Birincisi olarak ilimden gelen enaniyet için özellikle dalaletten gelen ilmi enaniyeti nazara veriyor. Dalaletten gelen enaniyet için eskiden dalaletin cehaletten geldiğini, bu asırda ise fen ve felsefeden geldiğini, fen ve felsefeden gelen dalaletin izalesinin kolay olmadığını söylerken, çok önemli bir vurgu yapıyor Üstad. Öylelerin yani, fen ve felsefeden gelen dalaletin içinde olanların “bilmiyorlar, kendilerini biliyorlar zannettiklerini” söylemekle bence onların enaniyetlerine vurgu yapmakta, enaniyetlerinden dolayı kendi cehaletlerini göremediklerini nazara vermektedir ki, bunu destekleyen bir diğer ifade ise, tabiat risalesinde “mesleklerinin iç yüzünü göremediklerini” söylemekle de buna dikkatleri çekmektedir. Kendi mesleklerinde taassup gösterdiklerini de bildirmiş oluyor. Zaten geçmişte bütün dünyaya İslamiyetin yayılmamasının sebepleri arasında da gayri müslimlerin dinlerine körü körüne olan bağlılıkları olarak onlardaki taassup olduğunu ifade etmiyor mu?.. Hatta dalaletin o kadar şiddetli manevi ızdıraplarına karşı, neden küfür ehlinin küfürde kaldıklarını, hidayete gelmediklerini de söylerken, “hidayete gelmenin irade ile olduğunu, Cenab-ı Hakk’ın kimseyi zorla hidayete erdirmeyeceğini” dikkatlere sunarken de kendi mesleklerindeki mütemerridane inadı da başka yerde vurgulamakla, onlardaki cehaletin enaniyetlerinden gelen şiddetli bir inattan kaynaklandığını, söylemek istediğini düşünüyorum.
Bütün bunları söylemekteki kastım, daha önceki asırlardaki dalalet ehlinin dalalette kalmalarının en mühim sebeplerinden biri olan taassup ve inattan gelen cehaletin sonuç verdiği enaniyet ile Din-i Mübine uzak durmalarıdır. Bu asırda ise, fen ve felsefeden gelen bilgi, enaniyeti doğurduğundan, bunlar bu enaniyet ile “bilmedikleri halde, kendilerini biliyor zannediyorlar.”
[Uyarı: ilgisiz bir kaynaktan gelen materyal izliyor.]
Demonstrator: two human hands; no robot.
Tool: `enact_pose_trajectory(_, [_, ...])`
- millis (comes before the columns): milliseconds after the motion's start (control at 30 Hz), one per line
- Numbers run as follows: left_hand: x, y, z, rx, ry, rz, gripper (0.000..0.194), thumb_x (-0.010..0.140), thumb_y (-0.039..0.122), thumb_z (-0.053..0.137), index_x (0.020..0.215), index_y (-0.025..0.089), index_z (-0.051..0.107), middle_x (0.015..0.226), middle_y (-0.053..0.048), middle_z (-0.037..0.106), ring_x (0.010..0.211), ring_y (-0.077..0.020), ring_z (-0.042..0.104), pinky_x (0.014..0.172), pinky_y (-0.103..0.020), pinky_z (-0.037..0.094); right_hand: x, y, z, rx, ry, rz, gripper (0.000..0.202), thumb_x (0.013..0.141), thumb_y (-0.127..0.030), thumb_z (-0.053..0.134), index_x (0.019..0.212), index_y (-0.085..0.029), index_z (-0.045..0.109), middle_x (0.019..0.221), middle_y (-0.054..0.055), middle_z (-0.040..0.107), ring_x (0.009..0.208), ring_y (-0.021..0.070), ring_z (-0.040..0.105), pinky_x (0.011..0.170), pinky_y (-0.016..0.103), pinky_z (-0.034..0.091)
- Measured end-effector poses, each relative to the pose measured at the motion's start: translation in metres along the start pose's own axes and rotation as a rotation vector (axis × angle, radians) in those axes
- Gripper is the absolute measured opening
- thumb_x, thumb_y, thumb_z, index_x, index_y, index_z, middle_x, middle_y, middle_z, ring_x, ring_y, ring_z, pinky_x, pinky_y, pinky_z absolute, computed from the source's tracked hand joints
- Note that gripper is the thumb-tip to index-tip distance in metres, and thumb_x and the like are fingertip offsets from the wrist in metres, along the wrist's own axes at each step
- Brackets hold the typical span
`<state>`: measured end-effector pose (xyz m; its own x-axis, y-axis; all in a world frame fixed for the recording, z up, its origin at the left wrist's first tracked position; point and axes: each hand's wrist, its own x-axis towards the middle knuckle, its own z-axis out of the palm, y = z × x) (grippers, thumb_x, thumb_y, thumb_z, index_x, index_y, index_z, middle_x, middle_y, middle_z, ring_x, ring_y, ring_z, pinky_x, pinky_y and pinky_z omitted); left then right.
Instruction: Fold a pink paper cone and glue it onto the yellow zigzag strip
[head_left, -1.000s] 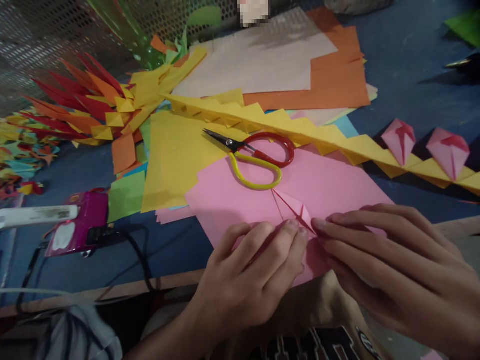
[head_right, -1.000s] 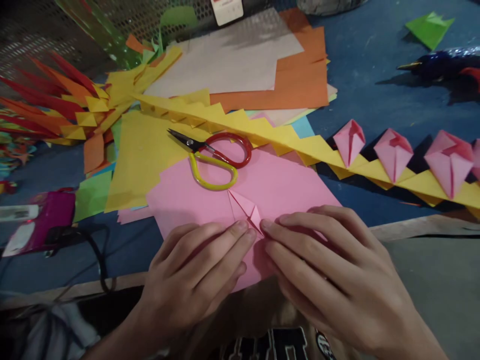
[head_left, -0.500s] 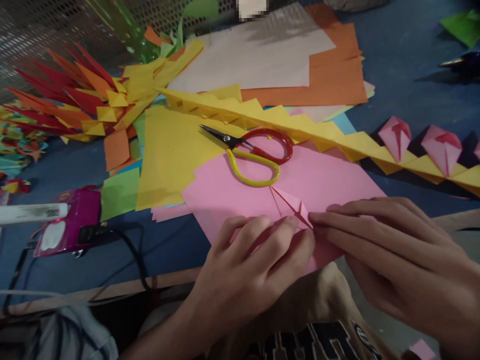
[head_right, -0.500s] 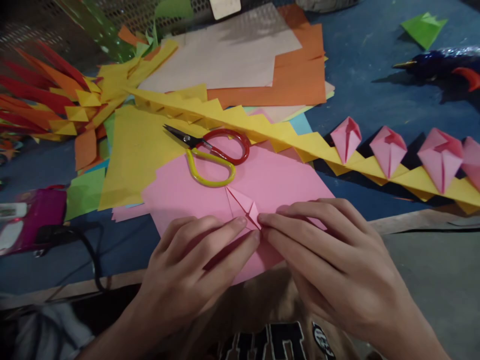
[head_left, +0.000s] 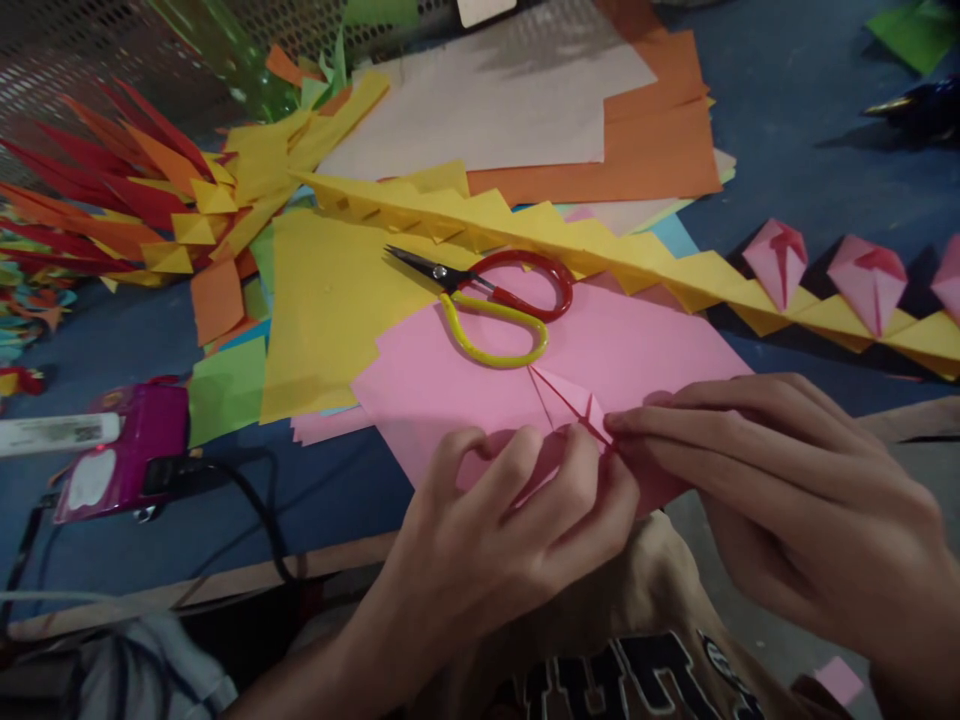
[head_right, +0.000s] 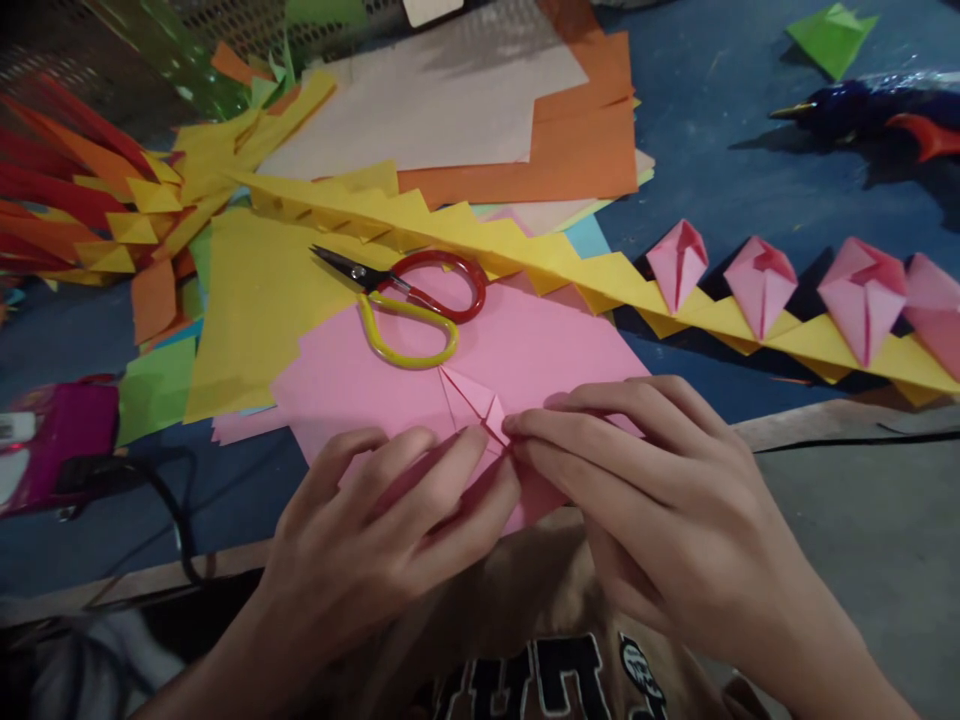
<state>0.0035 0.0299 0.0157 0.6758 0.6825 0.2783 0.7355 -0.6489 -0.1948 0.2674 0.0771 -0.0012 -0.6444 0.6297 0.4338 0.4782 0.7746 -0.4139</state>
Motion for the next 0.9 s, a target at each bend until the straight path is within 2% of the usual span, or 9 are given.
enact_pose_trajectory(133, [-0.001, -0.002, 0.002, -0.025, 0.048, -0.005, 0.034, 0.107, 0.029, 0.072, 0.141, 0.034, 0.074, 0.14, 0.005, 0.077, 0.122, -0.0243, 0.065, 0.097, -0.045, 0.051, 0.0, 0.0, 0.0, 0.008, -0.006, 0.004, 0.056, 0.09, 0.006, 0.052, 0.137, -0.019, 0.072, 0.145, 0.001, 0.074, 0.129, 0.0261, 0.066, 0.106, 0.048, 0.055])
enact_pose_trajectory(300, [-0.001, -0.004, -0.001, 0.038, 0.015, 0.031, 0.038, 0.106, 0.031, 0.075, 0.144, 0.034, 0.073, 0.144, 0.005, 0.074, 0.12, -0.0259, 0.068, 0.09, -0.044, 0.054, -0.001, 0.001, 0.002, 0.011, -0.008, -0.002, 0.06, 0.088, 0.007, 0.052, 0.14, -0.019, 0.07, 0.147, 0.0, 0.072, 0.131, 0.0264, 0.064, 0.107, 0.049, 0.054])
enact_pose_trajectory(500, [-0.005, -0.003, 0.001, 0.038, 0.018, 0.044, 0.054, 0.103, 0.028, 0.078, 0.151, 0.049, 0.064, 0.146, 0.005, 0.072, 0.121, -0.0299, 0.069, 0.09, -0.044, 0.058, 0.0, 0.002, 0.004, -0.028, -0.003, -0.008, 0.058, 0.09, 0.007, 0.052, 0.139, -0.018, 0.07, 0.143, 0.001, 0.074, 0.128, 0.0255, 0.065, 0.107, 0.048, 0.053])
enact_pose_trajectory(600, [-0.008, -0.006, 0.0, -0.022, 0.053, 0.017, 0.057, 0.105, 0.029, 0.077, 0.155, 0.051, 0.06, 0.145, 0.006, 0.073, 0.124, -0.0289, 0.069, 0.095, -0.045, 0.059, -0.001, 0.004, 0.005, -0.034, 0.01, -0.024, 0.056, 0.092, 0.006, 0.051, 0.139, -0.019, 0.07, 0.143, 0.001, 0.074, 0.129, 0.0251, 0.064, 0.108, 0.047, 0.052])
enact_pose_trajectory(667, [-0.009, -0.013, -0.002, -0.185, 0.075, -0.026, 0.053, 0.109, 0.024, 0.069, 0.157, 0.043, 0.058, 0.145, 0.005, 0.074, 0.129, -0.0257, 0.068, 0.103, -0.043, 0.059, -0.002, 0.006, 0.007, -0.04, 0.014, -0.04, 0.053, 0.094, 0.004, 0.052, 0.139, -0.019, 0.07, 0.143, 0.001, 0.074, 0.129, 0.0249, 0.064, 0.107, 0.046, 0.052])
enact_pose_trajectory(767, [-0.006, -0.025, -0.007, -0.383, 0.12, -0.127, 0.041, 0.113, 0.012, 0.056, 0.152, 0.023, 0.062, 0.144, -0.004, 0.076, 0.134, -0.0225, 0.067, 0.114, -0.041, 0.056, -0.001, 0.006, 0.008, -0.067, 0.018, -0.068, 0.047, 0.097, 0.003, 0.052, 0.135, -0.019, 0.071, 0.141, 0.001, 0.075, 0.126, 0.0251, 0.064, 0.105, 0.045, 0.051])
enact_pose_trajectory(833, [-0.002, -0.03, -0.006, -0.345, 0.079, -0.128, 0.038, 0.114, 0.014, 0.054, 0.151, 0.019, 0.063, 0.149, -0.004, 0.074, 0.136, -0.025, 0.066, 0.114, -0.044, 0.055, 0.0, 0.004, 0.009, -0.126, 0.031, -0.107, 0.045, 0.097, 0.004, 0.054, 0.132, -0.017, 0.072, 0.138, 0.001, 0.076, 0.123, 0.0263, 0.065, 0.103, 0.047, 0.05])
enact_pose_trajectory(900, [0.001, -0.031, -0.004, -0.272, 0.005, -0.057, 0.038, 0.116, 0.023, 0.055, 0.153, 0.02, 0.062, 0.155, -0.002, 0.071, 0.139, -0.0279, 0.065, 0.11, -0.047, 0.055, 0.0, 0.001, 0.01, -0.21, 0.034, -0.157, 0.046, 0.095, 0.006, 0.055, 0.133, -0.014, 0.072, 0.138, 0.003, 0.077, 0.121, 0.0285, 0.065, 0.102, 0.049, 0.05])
İkinci olarak, bu asrın enaniyet asrı oluşunun gafletten geldiğini belirtmesiydi. Zevk-ü sefa o kadar yaygınlaşmış ki, gaflet de o derecede kalınlaştığı için, enaniyet ön plana çıkıyor.

Bu asrın enaniyet asrı olmasının bir diğer sebebi olarak dünyevileşme ise, “bu asrın bir özelliği olarak bile bile dünyayı âhirete tercih etme” hastalığını âyet-i kerime ile ifade ettikten sonra, dindarların da bu hastalığa tutulduğunu, hatta mesture hanımların da bu yolda olduğunu ve gelenek, görenek ve tiryakilikle bu hastalığın ortaya çıktığını söylerken, en can alıcı nokta olarak tiryakiliği nazara vermesi olduğunu düşünüyorum. Çünkü, o hastalığın tiryakilik boyutuna çıktığını söylemesi, çok derinden düşünülmesi gereken bir husustur. Başka yerlerde ise, eskiden dört şeye muhtaç olan insanların medeniyetin fantaziyeleri ile yüz şeye muhtaç olduğunu söylemesi” ve “israf ile karşılamakta çaresiz kalınan ihtiyaçların hırsı netice verdiğini” söylemesinden, dünyevileşmenin enaniyeti doğurduğunu anlıyoruz.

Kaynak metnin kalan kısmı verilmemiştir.